Mic The Snare does these sorts of videos every year, and I enjoy watching them even though I don’t really pay all that much attention to the Recording Academy and have never watched a Grammy ceremony in my life. After I finished watching this year’s video, I had the thought enter my head that it could be cool to listen to and do a little mini-review of each of the eight albums nominated for Album of the Year.
Now, to be clear, the Grammys are tomorrow. By the time you’re reading this, there’s a very good chance they will have already happened. These albums are a collective length of 7 hours and 49 minutes.
As I write this, it’s about 9:30am AEDT on the 2nd of February. The Grammys will air at 12pm AEDT on the 3rd of February. I’m going to try to listen to all eight albums nominated for Album of the Year in between that time, in the order provided by the Grammys.
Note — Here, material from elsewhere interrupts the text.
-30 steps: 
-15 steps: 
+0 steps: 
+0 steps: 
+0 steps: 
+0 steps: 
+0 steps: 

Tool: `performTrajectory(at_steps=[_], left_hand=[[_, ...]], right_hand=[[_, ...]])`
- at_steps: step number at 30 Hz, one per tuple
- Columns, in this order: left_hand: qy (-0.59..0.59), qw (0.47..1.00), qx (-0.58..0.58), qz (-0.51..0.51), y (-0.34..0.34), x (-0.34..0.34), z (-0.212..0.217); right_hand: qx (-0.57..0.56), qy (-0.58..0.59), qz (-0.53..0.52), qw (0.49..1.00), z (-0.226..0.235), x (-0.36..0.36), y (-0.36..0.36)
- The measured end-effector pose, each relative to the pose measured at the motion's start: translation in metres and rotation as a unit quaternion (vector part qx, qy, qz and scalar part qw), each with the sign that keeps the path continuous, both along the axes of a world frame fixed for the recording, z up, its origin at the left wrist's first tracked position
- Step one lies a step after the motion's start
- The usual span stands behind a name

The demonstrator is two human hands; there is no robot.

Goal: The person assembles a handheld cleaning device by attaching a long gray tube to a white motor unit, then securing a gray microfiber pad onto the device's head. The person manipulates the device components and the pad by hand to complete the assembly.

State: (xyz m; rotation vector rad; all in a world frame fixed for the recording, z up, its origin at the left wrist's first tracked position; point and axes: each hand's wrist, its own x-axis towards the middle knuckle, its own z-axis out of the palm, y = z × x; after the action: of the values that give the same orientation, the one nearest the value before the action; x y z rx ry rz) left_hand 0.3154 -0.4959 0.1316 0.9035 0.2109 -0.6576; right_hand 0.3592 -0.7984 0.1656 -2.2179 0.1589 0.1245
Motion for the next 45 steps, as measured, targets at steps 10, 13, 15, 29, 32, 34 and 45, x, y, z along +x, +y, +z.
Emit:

Those albums are:
New Blue Sun — André 3000
COWBOY CARTER — Beyoncé
Short n’ Sweet — Sabrina Carpenter
BRAT — Charli xcx
Djesse Vol. 4 — Jacob Collier
HIT ME HARD AND SOFT — Billie Eilish
The Rise and Fall of a Midwest Princess — Chappell Roan
THE TORTURED POETS DEPARTMENT — Taylor Swift
I’ve listened to most of these albums before (with two exceptions), so I’ll provide you a short blurb of my thoughts, my most and least favourite tracks, and a pithy 10-star rating. I’ll conclude by stealing from Mic The Snare again, with my takes on who I want to win Album of the Year, who I think will win Album of the Year, and who would cause the most cultural chaos by winning Album of the Year.
New Blue Sun — André 3000
And of course, we’re starting with one of the two nominees I haven’t listened to. I mean, I doubt most of you have heard André 3000’s flute record either. And I wish I had more time to ruminate on both of those two — I’m not really the sort to have solid opinions about an album after the first time I hear it, it usually takes me a couple of relistens.
But especially I wish I had more time to sit with this one. I mean, again, for emphasis, it’s an eight-track instrumental flute album with an average track length of like 10 minutes. There’s no way I’m going to have any solid thoughts on this.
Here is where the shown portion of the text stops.